In terms of conducting meta-analyses, authors of both SRs5,12 justified combining the data in a meta-analysis or NMA and used assessment tools by Cochrane to assess the risk of bias of included studies. Statistical heterogeneity among trials were assessed using visual inspection of forest plots, the I2 statistic, and the Chi-square test.5,12 Heterogeneity was observed in the results of the reviews, but the authors investigated the potential sources of any heterogeneity in the results and discussed its impact in the findings.5,12

Fernando et al. (2021)5 initially performed pairwise MA using the random-effects model, and then evaluated the feasibility of conducting an NMA by checking the availability of evidence, transitivity assumption, connectivity, and agreement between direct and indirect evidence. With the assumption of a common heterogeneity parameter, the frequentist random-effects model was chosen to combine the included data.5 However, the authors did not provide a justification about why the analyses were performed with a frequentist instead of a Bayesian approach.
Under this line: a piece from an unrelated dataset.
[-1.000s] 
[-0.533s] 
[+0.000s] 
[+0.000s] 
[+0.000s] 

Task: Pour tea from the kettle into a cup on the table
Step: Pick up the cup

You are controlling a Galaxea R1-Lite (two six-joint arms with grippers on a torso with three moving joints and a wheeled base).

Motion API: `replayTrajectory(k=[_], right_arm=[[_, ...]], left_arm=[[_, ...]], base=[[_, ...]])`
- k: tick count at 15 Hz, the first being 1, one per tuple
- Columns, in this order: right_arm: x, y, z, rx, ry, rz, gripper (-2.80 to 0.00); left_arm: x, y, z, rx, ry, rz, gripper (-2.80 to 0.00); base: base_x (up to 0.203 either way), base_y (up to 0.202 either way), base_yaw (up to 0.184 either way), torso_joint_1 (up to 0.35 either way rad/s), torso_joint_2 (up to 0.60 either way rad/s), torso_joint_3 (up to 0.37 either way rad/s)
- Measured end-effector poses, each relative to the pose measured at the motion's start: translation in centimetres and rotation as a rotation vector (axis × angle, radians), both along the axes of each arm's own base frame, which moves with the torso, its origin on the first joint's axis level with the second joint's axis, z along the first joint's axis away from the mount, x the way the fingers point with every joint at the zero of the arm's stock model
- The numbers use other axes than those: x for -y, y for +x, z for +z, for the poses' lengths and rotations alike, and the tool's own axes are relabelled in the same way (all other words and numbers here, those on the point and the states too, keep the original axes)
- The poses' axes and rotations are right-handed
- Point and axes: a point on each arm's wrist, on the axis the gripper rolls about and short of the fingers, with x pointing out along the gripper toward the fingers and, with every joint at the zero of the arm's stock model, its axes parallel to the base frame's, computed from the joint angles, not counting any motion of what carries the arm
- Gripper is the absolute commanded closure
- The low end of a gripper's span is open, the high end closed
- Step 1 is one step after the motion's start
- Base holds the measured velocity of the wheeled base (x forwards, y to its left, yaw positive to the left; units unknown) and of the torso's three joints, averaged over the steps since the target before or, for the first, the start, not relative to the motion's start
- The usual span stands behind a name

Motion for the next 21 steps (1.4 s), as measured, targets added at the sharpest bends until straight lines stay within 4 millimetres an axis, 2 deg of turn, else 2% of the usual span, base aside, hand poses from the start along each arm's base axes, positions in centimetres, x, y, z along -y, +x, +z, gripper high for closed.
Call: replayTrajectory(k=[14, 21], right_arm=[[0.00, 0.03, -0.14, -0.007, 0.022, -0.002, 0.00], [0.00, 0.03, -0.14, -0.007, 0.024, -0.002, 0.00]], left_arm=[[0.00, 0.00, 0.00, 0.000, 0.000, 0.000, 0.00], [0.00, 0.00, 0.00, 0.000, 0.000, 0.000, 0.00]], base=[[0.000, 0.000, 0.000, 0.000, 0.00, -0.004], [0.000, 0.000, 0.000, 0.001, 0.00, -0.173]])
Due to insufficient data, the authors were unable to conduct subgroup analyses or meta-regression to explain statistical heterogeneity.5 The authors presented a network graph of included studies, and given the geometry of the NMA, the comparisons between normothermia and deep and moderate hypothermia were direct, and the comparison between normothermia and mild hypothermia was indirect.5 In addition, Fernando et al. (2021)5 provided a clear summary of the main findings but did not perform any sensitivity analyses.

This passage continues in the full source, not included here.